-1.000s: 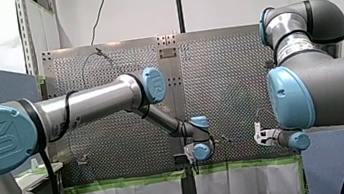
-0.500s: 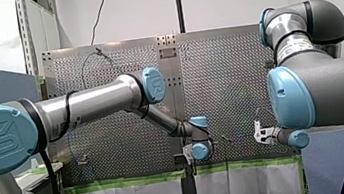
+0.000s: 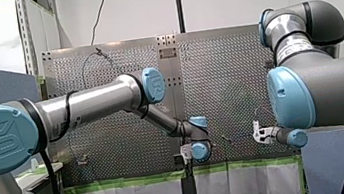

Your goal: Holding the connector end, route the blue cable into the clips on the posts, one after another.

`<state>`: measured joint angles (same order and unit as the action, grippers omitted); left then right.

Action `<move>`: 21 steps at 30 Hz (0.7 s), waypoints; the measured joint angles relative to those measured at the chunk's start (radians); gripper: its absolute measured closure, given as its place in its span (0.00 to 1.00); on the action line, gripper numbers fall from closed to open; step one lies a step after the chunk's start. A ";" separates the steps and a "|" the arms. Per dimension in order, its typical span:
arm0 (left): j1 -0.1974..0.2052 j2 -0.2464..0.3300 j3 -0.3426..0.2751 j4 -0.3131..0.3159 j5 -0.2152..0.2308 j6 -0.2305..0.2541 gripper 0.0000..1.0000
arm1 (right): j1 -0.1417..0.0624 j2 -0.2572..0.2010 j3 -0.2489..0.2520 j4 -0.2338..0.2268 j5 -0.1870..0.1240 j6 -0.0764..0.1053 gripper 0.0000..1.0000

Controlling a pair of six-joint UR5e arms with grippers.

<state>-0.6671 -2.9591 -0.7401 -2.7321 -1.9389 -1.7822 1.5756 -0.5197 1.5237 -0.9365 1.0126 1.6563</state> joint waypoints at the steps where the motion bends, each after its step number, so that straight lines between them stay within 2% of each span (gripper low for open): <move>1: 0.001 0.000 0.000 -0.008 -0.004 0.001 0.00 | 0.000 0.001 0.000 0.000 0.001 0.000 1.00; 8: -0.015 0.007 -0.004 -0.069 -0.010 0.004 0.00 | 0.001 0.001 -0.002 0.009 0.002 0.005 1.00; 13: -0.035 0.041 -0.037 -0.113 -0.002 0.022 0.00 | -0.001 0.002 -0.002 0.031 0.005 0.005 1.00; 16: -0.045 0.072 -0.068 -0.107 -0.001 0.027 0.00 | -0.002 0.003 -0.003 0.040 0.007 0.006 1.00; 21: -0.064 0.126 -0.122 -0.062 -0.005 0.030 0.00 | 0.003 0.004 -0.003 0.045 0.008 0.007 1.00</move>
<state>-0.7309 -2.8332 -0.8623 -2.7943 -1.9436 -1.7518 1.5783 -0.5158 1.5212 -0.8918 1.0201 1.6629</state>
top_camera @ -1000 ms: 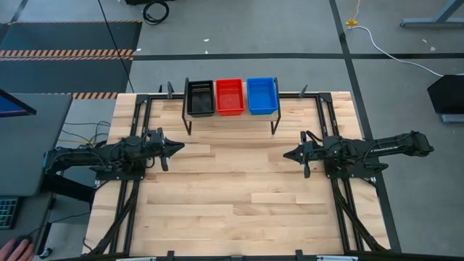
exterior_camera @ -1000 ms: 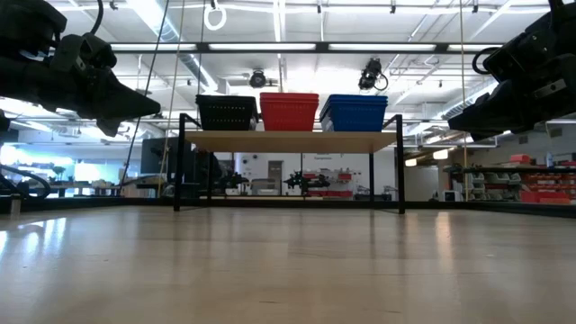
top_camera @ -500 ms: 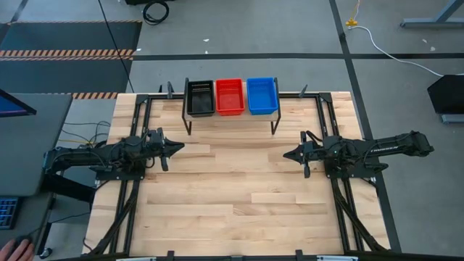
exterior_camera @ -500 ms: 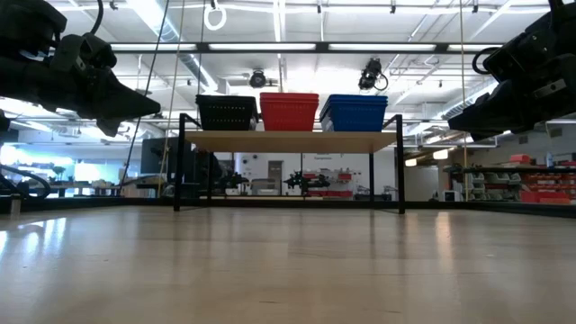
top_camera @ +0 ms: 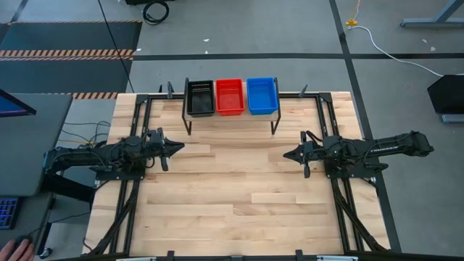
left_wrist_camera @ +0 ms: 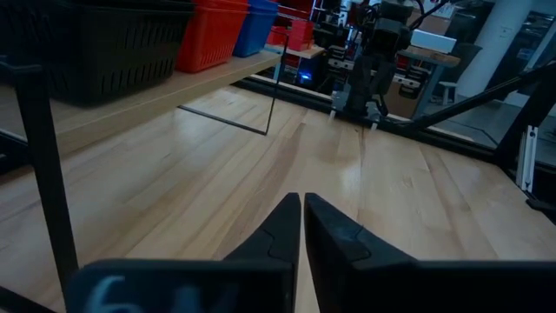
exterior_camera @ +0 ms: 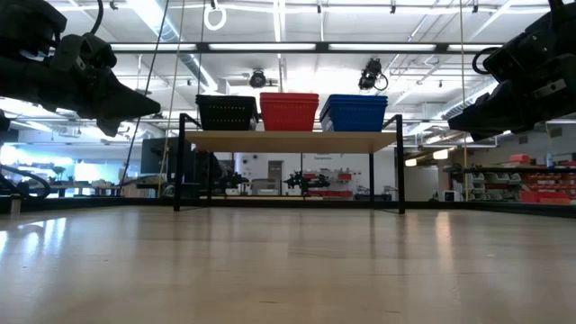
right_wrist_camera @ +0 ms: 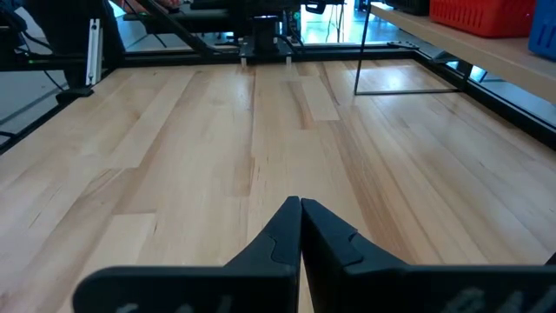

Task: Stack baskets on shelf by color
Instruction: Return to Home Position

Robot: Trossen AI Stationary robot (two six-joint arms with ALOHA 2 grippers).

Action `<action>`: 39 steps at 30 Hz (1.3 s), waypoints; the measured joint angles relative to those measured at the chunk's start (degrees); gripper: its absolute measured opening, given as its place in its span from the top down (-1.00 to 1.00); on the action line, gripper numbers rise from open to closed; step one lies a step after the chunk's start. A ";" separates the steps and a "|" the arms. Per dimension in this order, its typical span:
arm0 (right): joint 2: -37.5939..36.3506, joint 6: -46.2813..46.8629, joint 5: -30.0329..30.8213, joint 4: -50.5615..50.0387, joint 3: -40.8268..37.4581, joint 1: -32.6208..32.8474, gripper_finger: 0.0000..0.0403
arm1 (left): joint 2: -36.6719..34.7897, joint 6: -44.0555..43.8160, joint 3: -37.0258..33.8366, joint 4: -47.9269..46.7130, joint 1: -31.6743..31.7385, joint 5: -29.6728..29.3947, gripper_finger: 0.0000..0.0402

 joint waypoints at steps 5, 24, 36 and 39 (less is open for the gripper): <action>-0.02 0.00 -0.02 -0.02 0.00 -0.01 0.92 | 0.01 0.00 0.00 -0.01 -0.01 0.00 0.87; -0.02 0.00 -0.02 -0.01 0.02 -0.01 0.92 | 0.00 -0.01 0.00 -0.01 -0.02 0.00 0.87; -0.02 0.00 -0.02 0.00 0.02 0.00 0.92 | 0.00 -0.01 0.00 0.01 0.00 0.00 0.83; -0.02 0.00 -0.01 0.00 0.02 -0.01 0.92 | 0.01 0.01 0.00 -0.01 -0.02 0.00 0.86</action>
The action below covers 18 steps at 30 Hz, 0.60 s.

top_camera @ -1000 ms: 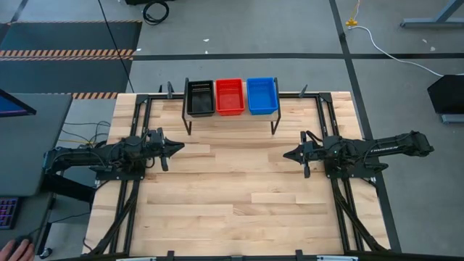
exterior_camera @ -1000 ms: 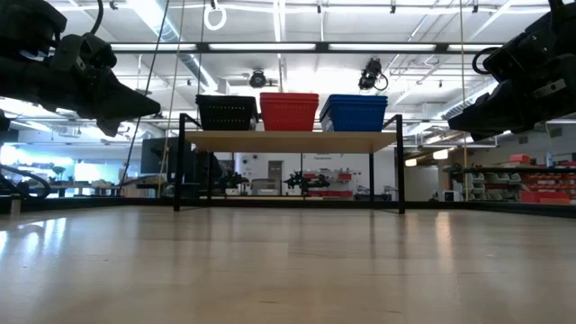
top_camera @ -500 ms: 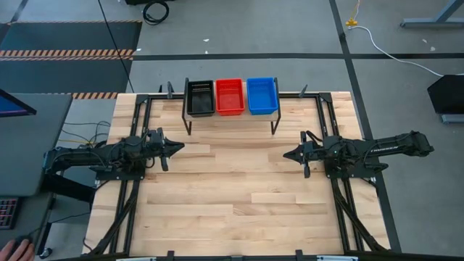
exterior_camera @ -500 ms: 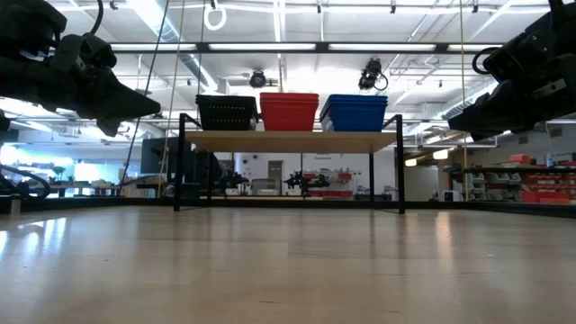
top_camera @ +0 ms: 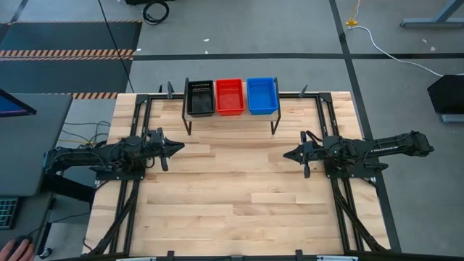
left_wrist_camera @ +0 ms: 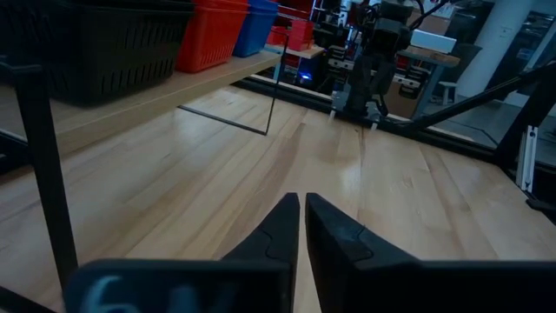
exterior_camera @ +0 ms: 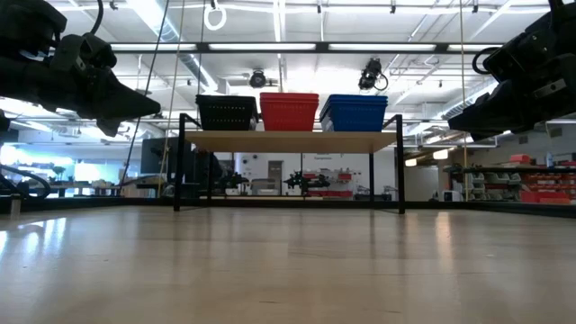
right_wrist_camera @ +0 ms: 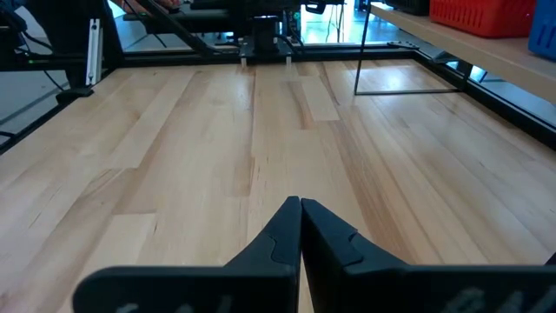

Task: Stack baskets on shelf by color
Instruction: Return to Home Position

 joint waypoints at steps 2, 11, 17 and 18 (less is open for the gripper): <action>0.01 0.00 0.00 -0.02 0.00 0.01 0.92 | 0.00 -0.02 0.00 0.00 0.02 0.00 0.87; 0.02 0.00 0.00 -0.02 0.00 0.00 0.92 | -0.01 -0.02 0.00 0.02 0.00 0.00 0.83; 0.02 0.00 -0.01 -0.01 0.00 -0.01 0.92 | 0.00 -0.02 0.00 0.02 0.02 0.00 0.83; 0.01 0.00 -0.01 -0.02 0.00 -0.01 0.92 | -0.01 -0.02 0.00 -0.01 0.01 0.00 0.84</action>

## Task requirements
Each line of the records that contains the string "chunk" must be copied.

## Response area
Action `<move>`: 21 steps at 30 Hz (0.7 s), waypoints; the measured joint angles relative to those measured at the chunk's start (radians); gripper: its absolute measured closure, given as its place in its span (0.00 to 1.00); on the action line, gripper numbers fall from closed to open; step one lies a step after the chunk's start. A ";" separates the steps and a "|" the arms. Per dimension in order, its typical span:
Action `<action>`: 39 steps at 30 Hz (1.3 s), waypoints; the measured joint angles relative to those measured at the chunk's start (degrees); gripper: its absolute measured opening, given as its place in its span from the top down (-1.00 to 1.00); on the action line, gripper numbers rise from open to closed; step one lies a step after the chunk's start. A ";" separates the steps and a "|" the arms. Per dimension in this order, its typical span:

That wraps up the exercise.